* _WORK TO BE COMPLETED_:
Reproduce word for word the lines between those holding "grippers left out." and "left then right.", inclusive, and nothing else from the data below.

Dataset records
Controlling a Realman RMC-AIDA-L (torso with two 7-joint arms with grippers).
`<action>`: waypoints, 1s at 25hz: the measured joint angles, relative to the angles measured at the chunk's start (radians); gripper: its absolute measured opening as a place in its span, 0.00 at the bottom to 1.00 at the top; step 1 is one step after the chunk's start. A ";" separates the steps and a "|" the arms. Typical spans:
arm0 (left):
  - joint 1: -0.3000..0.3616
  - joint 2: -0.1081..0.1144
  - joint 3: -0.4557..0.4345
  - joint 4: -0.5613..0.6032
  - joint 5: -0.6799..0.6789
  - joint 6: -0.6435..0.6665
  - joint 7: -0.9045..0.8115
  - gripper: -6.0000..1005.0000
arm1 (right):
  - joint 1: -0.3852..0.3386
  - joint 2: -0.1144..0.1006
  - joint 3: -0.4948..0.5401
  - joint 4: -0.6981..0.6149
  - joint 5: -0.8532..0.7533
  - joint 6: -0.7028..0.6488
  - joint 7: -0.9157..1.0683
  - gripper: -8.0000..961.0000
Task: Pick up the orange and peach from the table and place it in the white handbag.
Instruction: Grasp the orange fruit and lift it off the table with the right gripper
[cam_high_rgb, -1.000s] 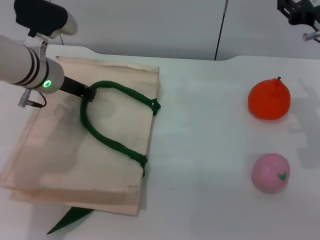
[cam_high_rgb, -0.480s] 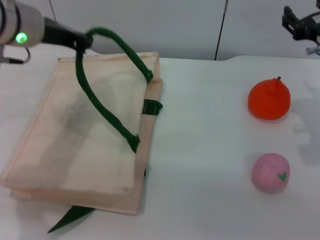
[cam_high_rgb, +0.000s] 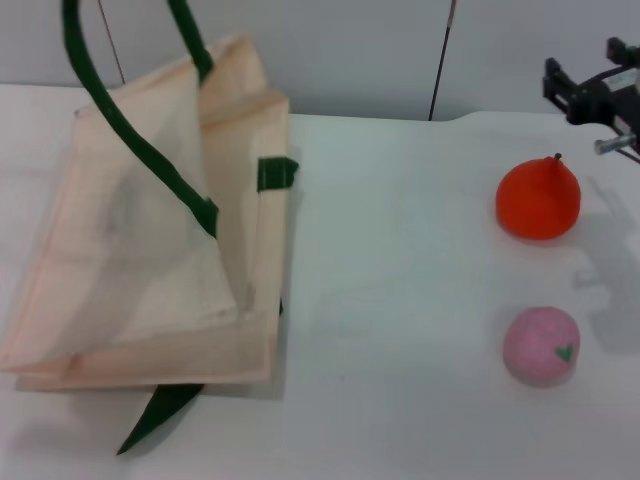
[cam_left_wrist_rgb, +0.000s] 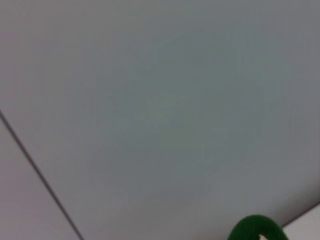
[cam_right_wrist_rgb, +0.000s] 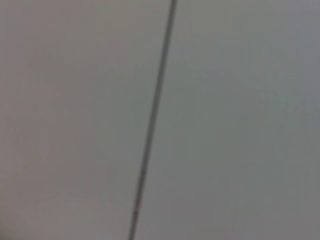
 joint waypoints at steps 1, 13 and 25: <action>0.000 0.000 -0.016 0.024 0.003 -0.014 0.001 0.13 | -0.011 0.000 -0.008 -0.017 0.000 -0.010 0.000 0.76; -0.032 0.003 -0.039 0.083 0.005 -0.051 0.008 0.13 | -0.108 -0.003 -0.013 -0.129 -0.007 -0.068 -0.035 0.76; -0.082 0.003 -0.033 0.090 0.006 -0.066 0.015 0.13 | -0.118 -0.004 -0.031 -0.063 0.016 -0.108 -0.030 0.77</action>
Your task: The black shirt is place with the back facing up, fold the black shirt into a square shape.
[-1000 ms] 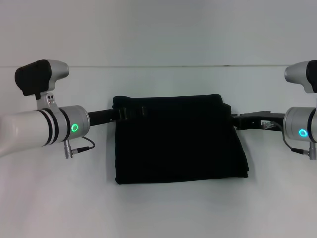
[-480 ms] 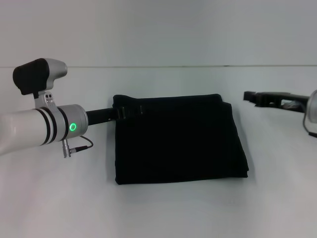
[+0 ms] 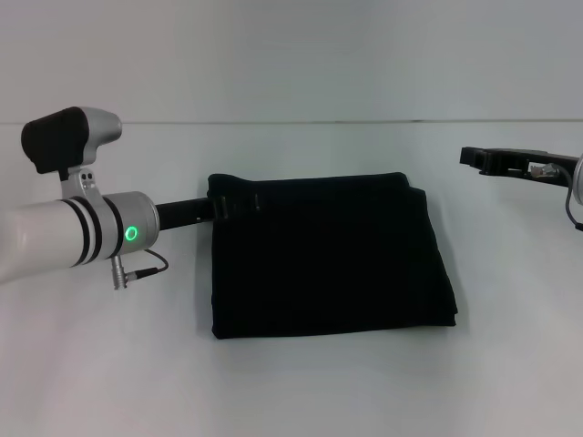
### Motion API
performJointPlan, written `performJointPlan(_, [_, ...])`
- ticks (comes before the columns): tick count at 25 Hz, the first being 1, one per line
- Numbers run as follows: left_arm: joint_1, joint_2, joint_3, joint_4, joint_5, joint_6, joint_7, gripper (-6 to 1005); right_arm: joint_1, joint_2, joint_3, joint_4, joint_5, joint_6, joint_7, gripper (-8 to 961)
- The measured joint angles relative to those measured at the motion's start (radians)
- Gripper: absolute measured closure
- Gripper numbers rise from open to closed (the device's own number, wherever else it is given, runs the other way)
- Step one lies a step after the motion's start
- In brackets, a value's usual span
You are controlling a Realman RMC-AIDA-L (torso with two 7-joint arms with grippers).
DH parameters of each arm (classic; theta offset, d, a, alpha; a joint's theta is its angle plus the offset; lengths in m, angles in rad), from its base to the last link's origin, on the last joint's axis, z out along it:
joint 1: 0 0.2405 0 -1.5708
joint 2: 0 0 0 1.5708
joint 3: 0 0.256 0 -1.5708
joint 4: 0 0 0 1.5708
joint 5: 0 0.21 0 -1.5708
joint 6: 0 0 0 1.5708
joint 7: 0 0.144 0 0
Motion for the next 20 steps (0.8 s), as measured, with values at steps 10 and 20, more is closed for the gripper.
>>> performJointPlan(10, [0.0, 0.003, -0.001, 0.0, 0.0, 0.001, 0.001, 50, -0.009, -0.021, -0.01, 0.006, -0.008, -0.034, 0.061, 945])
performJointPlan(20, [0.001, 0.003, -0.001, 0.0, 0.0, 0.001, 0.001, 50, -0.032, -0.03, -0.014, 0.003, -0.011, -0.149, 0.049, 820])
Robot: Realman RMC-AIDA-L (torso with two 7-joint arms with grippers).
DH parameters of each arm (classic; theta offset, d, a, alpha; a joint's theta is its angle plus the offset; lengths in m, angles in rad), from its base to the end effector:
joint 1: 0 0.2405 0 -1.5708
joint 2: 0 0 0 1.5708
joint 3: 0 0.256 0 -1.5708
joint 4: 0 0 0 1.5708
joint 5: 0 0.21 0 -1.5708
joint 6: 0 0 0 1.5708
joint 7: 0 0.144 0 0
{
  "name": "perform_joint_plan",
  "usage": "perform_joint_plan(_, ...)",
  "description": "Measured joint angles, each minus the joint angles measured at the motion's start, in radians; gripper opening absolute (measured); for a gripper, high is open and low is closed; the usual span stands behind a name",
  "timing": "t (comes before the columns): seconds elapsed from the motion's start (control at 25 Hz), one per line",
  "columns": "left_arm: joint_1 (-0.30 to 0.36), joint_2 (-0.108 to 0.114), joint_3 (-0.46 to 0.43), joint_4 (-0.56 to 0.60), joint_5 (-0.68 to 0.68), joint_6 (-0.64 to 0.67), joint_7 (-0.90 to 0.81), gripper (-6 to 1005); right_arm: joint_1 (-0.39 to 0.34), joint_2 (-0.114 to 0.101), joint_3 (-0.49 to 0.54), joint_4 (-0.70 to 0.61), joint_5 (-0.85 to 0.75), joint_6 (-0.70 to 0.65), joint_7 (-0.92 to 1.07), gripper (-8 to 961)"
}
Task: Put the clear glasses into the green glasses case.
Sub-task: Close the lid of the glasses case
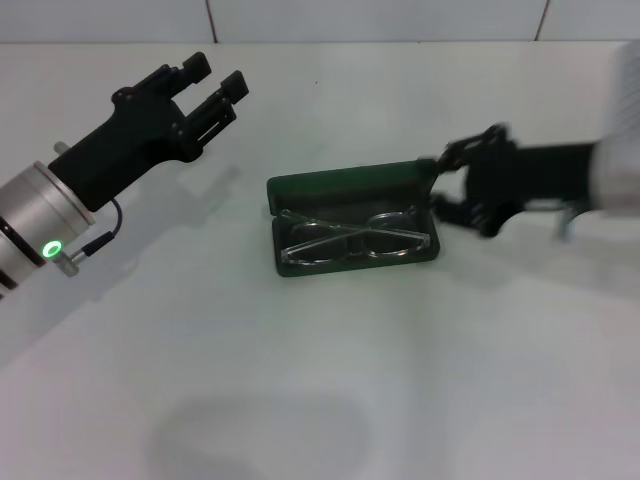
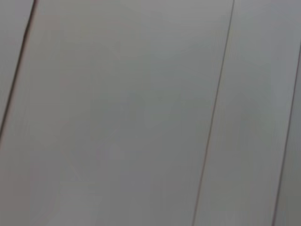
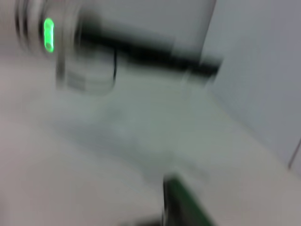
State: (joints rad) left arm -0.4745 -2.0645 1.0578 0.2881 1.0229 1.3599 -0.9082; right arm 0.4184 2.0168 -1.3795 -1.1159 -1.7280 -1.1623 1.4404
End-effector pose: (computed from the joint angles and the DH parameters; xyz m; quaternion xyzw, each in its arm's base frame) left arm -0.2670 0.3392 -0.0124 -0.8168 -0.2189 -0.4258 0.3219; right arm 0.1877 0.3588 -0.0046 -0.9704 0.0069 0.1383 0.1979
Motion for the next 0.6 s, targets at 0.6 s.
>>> perform_joint_plan(0.6,-0.140,0.002,0.001,0.005,0.249,-0.247,-0.287,653,0.058,-0.007,0.792,0.534,0.324,-0.484,-0.308,354)
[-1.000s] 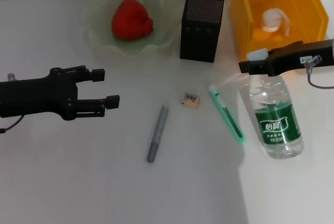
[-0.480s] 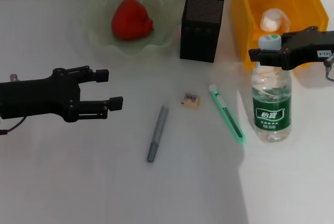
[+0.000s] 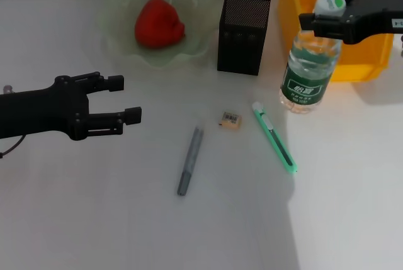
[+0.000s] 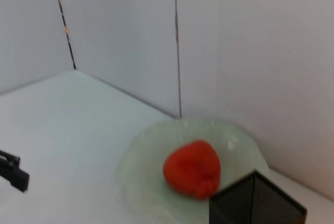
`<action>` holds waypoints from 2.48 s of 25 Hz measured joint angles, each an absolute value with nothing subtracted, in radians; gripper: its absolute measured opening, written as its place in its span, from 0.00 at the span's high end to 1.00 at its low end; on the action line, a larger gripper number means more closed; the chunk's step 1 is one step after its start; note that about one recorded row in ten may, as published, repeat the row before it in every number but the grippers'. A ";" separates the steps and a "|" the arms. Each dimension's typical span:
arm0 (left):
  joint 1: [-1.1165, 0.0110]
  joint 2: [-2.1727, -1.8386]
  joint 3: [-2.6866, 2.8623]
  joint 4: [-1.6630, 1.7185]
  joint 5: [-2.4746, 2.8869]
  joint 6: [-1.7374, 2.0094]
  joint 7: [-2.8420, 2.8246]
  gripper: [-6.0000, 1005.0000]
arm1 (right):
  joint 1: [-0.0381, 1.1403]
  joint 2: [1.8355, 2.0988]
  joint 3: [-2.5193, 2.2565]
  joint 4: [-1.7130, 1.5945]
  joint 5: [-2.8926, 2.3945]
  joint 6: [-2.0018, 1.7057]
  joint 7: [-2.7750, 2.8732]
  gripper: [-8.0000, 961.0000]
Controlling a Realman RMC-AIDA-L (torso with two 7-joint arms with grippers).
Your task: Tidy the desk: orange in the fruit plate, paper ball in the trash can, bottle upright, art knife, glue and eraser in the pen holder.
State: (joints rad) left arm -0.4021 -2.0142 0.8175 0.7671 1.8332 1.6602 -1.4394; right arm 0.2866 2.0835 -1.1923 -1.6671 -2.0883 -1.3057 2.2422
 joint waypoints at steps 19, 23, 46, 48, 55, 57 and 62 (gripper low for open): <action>-0.377 -2.036 0.662 0.752 1.833 1.660 -1.360 0.16 | 0.363 2.088 -1.305 -1.246 -1.481 -1.169 1.787 0.54; -0.361 -2.046 0.583 0.752 1.833 1.670 -1.327 0.16 | 0.417 2.088 -1.403 -1.068 -1.330 -1.107 1.621 0.54; -0.348 -2.063 0.542 0.731 1.810 1.718 -1.272 0.16 | 0.659 2.092 -1.725 -0.525 -0.711 -1.010 1.017 0.54; -0.349 -2.063 0.541 0.728 1.808 1.718 -1.267 0.16 | 0.670 2.092 -1.764 -0.520 -0.661 -0.986 0.982 0.54; -0.342 -2.064 0.540 0.716 1.790 1.721 -1.255 0.16 | 0.716 2.092 -1.891 -0.503 -0.527 -0.882 0.935 0.53; -0.340 -2.064 0.540 0.712 1.785 1.725 -1.248 0.16 | 0.725 2.092 -1.916 -0.503 -0.508 -0.872 0.929 0.52; -0.338 -2.065 0.540 0.701 1.783 1.729 -1.245 0.16 | 0.726 2.092 -1.918 -0.504 -0.507 -0.871 0.929 0.51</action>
State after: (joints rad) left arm -0.3379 -2.0648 0.5401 0.7005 1.7830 1.7288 -1.2454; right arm 0.7263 2.0924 -1.9184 -0.5039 -0.5067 -0.8713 0.9291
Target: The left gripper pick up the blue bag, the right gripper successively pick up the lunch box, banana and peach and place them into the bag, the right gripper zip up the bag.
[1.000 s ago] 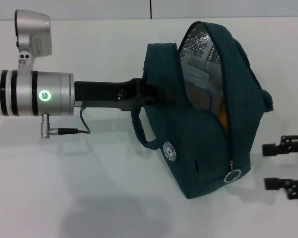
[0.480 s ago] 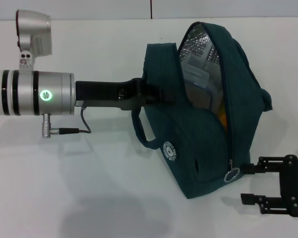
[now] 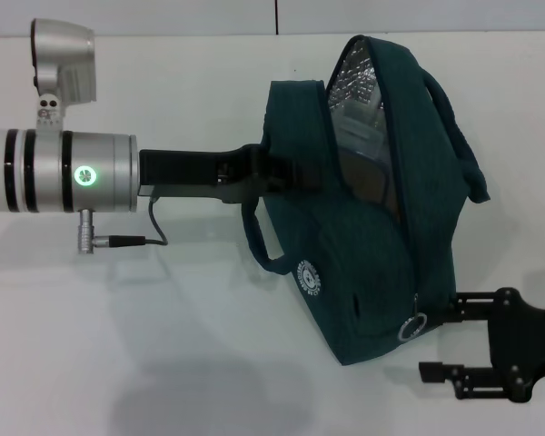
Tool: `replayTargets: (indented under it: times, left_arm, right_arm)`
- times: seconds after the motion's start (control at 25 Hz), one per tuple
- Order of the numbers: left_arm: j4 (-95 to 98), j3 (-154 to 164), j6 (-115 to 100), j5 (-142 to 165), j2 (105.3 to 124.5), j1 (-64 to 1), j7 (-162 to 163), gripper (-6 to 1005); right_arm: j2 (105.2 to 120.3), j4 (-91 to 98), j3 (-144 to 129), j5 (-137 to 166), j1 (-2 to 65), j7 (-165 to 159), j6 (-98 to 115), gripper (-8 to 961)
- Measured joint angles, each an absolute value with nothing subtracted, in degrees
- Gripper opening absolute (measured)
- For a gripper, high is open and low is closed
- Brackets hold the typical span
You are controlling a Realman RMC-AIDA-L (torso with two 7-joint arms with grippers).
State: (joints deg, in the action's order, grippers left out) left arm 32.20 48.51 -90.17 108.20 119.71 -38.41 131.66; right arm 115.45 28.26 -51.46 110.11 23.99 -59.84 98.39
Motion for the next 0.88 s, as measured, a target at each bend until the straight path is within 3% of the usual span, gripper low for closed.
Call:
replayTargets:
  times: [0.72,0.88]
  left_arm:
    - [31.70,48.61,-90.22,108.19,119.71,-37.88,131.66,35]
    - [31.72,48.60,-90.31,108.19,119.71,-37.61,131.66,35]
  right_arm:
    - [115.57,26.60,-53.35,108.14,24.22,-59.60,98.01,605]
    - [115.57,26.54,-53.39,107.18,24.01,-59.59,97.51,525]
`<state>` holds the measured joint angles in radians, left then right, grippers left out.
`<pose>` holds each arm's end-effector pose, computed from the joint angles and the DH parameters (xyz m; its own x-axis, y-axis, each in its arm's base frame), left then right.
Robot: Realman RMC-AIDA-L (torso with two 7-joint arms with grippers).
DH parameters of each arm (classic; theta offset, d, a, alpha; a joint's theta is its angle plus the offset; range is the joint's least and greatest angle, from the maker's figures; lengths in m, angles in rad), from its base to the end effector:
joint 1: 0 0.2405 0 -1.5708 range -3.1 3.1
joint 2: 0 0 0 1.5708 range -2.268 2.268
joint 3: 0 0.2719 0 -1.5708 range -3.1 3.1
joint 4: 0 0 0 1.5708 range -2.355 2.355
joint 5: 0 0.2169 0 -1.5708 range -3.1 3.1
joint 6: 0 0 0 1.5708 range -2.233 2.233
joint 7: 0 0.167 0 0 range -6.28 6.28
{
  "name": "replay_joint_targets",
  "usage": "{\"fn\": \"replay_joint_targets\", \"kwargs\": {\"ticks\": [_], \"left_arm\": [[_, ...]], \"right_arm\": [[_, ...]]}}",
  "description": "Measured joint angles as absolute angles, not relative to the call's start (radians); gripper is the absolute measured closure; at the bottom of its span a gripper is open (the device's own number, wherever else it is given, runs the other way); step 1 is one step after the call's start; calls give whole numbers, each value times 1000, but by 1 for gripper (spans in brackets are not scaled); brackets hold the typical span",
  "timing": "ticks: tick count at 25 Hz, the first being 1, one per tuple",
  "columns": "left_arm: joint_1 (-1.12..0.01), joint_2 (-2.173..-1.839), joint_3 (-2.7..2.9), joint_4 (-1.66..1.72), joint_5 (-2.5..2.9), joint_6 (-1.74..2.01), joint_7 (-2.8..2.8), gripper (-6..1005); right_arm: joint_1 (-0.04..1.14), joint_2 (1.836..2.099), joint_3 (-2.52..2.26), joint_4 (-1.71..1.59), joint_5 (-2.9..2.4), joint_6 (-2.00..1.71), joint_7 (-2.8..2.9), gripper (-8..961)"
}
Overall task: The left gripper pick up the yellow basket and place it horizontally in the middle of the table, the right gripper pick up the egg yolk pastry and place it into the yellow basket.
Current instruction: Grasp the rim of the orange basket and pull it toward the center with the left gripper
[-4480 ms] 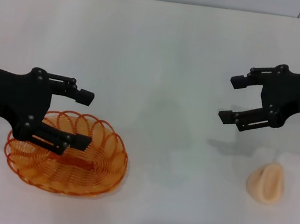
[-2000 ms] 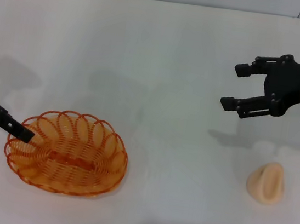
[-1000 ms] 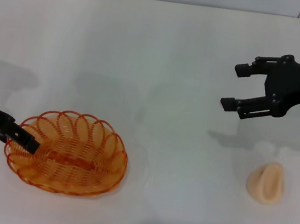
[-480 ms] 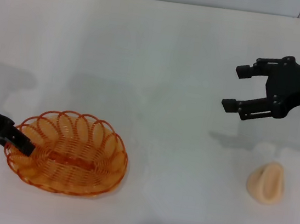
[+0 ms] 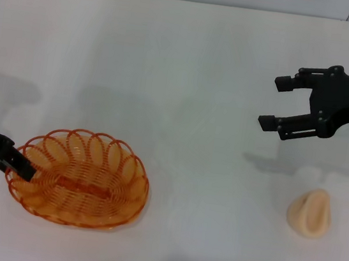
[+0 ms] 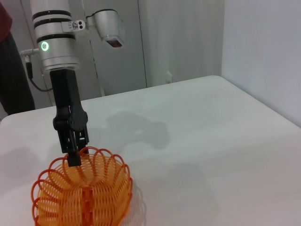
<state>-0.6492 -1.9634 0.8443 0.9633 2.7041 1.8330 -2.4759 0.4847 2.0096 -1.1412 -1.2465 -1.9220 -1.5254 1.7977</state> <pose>-0.3036 0.3429 0.0418 0.3004 0.9371 -0.1780 0.8912 -0.3423 -0.2977 0.1828 0.3698 0.0159 0.9494 -0.1729 -0.2621 -0.2313 -0.9496 -0.2115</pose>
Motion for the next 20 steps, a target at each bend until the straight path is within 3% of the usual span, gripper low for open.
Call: {"fn": "replay_joint_targets", "kwargs": {"ticks": [20], "left_arm": [[-654,-1964,846,938,2734,1776,-2474,661]], "right_arm": [[487,2008,-1141,-1248,-1925,-1526,1798,146]]}}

* _RESULT OF THIS EXERCISE_:
`<state>` holds the measured joint angles in radians, left then right, grippers left out.
`<pose>` holds each arm's end-effector pose, computed from the joint angles and the DH parameters (xyz m; its own x-axis, y-axis, each in its arm's base frame), left then right.

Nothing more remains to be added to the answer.